On passe ainsi sans cesse du registre du texte qui indique l’action dans les didascalies projetées, à celui du temps réel de la représentation, à celui du récit, qui alterne entre passé et présent sans discontinuité.
La succession des fragments permet de dessiner un portrait incomplet de Moi-Même. On sait de lui qu’il est perdu dans la ville, et égaré dans un corps qui se délite.

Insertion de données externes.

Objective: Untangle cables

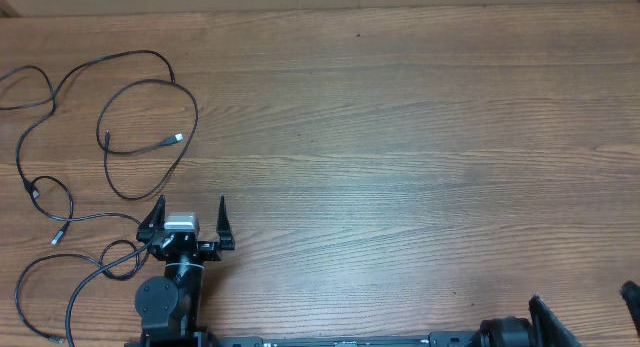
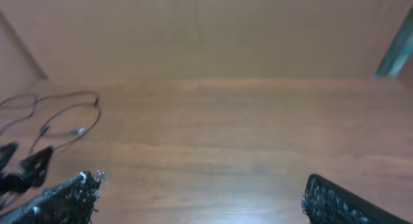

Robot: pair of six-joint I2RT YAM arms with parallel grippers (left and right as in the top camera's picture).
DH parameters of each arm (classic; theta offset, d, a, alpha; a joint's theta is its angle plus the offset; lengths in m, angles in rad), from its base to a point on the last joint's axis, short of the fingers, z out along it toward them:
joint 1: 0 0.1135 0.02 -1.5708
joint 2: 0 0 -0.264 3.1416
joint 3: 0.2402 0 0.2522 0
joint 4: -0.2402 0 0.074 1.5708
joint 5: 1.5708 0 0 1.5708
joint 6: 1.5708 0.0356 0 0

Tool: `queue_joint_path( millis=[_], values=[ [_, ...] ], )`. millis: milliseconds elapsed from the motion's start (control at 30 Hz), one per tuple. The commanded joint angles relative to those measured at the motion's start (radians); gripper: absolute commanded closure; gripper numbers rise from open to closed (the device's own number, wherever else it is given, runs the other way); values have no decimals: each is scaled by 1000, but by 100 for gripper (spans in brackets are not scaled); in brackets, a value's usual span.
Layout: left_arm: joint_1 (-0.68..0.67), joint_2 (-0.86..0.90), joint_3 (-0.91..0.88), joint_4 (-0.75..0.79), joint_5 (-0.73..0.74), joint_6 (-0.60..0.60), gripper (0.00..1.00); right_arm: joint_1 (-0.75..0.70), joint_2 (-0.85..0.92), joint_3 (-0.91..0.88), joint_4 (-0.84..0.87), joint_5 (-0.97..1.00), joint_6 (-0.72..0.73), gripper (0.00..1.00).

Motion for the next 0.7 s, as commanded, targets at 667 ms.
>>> queue_joint_path(
  millis=[667],
  values=[
    [6, -11, -5, -2, -1, 27, 0, -211, -480, -1178, 1007, -279, -182, 0]
  ],
)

Il est confronté à d’autres personnages qu’il parvient mal à distinguer de lui-même : l’un se fait appeler Autres Moi-Même, l’autre est mort (l’Immortel Arrière grand-père) et un troisième, le Cadre Comédien qui Joue le Docteur, oscille entre les figures opposées de l’être aimé et du chirurgien dévoyé.
Moi-Même est déboussolé – il a égaré la boussole du texte, son ordre arbitraire, sa hiérarchie fixée a priori, sa rassurante permanence – et il tente de s’accommoder de sa liberté nouvelle dans un monde effrayant.
Face à lui, l’ivresse d’un auteur/locuteur muet s’exprimant à travers des textes projetés, incapable de faire corps, enfermé dans la matérialité des lettres. De cette confrontation naît une situation théâtrale qui produit des malentendus, des glissements, des accidents, des associations d’idées sauvages, un rapport au texte sans prosternation, où chacun s’adresse au texte autant que le texte s’adresse à chacun.
On prend conscience que les indications scéniques expriment une parole individuelle, car les elles se mettent à porter des jugements subjectifs. Comme si au lieu de lire : « Brutus tue César », on lisait « Brutus tue César. Bien joué, j’aurais dû m’en charger moi-même ».
Les didascalies affichées et projetées prennent vie sur le plateau en devenant des protagonistes à part entière de la profération de la parole.